A tramway runs from Bastia railway station, for some 25 km (16 mi) south along the coast to Casamozza, where it connects with the mainline train between Bastia and Ajaccio. The tram passes within 2 km of Bastia airport, the nearest stop being Lucciana, but there's no connecting link so it hardly works as a means of "Getting in". It is possible but not pleasant to walk between the two along route D107, while route D507 must be avoided.


The sights of Bastia are grouped around the 1 Vieux Port.  - the Old Port. The quayside is shabby chic, with tall, faded buildings (many housing restaurants) surrounding a marina with posh yachts. It's particularly charming at dusk and early evening. The twin towers of the 2 Cathedral (St Jean Baptiste, St John the Baptist).  stand prominently here. The area just north is the historic neighbourhood of Terra Vecchia: notable churches are the Oratoire de l'Imaculee Conception and the Confrerie St-Roch.

To the south dominating the harbour is the citadel, built by the Genoese in the 15th-17th centuries. Climb up to it by the street or by the Romieu gardens, to enter via the imposing gateway. Within is the square of Place du Donjon, and the entrance to the Palais de Gouverneurs, which now houses the city museum. Deeper within the warren of alleyways are the former cathedral 3 Eglise Ste-Marie (Church of Santa-Maria).  and the Ortoire Baroque Ste-Croix.


Explore Cap Corse, the rugged peninsula stretching north of Bastia. A very twisty road, the D80, makes for a scenic but occasionally nerve-wracking circular drive. Allow about four hours for this, have at least half a tank of fuel aboard before you start, and do not rush. Going anti-clockwise, follow the main coast road north from Bastia port. This section along the east coast, though twisty, is mostly broad enough for traffic to pass with comfort, and the prospect below is not too vertiginous. It passes through Erbalunga and Pietracorbara to Santa Servera, where the road forks: one branch crossing the mountains via Luri to the west coast, the other continuing along the coast to Macinaggio. Buses from Bastia ply the road this far. Then this road also climbs inland, a cul-de-sac road branches off to the north cape at Barcaggio, and the going gets serious. The route back south along the west coast is narrow, twisting and turning high above the restless sea with no barriers between you and a very long drop.
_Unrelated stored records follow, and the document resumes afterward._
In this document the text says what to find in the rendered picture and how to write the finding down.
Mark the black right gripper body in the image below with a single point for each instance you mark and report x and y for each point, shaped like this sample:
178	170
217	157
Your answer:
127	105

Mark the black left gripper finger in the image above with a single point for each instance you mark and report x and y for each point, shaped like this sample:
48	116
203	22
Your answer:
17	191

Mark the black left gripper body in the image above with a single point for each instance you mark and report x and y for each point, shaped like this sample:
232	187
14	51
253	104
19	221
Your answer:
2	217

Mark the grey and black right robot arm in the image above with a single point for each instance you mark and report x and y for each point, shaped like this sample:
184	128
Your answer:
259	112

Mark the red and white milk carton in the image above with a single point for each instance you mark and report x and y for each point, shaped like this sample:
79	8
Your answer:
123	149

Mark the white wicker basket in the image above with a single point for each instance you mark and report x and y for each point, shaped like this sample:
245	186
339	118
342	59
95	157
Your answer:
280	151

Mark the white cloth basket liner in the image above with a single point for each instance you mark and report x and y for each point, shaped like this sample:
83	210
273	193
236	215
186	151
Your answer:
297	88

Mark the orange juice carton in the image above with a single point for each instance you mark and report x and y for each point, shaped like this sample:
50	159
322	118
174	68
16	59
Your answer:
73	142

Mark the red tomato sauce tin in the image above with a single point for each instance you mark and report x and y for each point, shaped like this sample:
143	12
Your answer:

Villages along the way, clinging to the mountainside with scenic but precarious harbours, are Centuri, Pino, Canari and Nonza. Finally the road descends to Patrimonio where you'll be relieved to join the main highway D81 for the last hill-climb back over to Bastia. A short detour the other direction (towards Ile Rousse & Calvi) takes in the village of Saint-Florent.

There is an argument for driving the Cap Corse route clockwise, so you'd be on the landward side of the road away from the cliff-edge. But the scariest parts are effectively single-track, with oncoming traffic and a mad white van on your tail.



The Vieux Port restaurants major on seafood, but there's Tex-Mex and mainstream Italian.

  • 1 Le Jean Bart, ☏ +33 4 95 31 36 31. For wonderful moules-frites (mussels and French fries) and puddings. 



  • 1 Pietracap, 20 Route de San Martino. Hotel with a swimming pool. Closed mid-Dec to Feb. 
  • 2 Sud Hôtel, Avenue de la Libération (1 km from centre of town), ☏ +33 4 95 30 20 61, info@sudhotel-bastia.com. 
  • 3 Hotel des Gouverneurs, 3 bis rue des Turquines (in citadel overlooking old port), ☏ +33 4 95 47 10 10, contact@hoteldesgouverneurs.fr. Great comfort, in great location overlooking old port - if you can find it! In the pedestrianised citadel, nearest vehicle drop-off 200 m away. (updated Oct 2017)

Go next

Bastia is a good starting point for a tour of Corsica, but you'll need your own car - or to be a very fit cyclist - to get around this rugged island.

Public transport options are much more limited, but a daily bus runs to Calvi (€20) and all other major Corsican cities, and trains run daily to Corte and Ajaccio.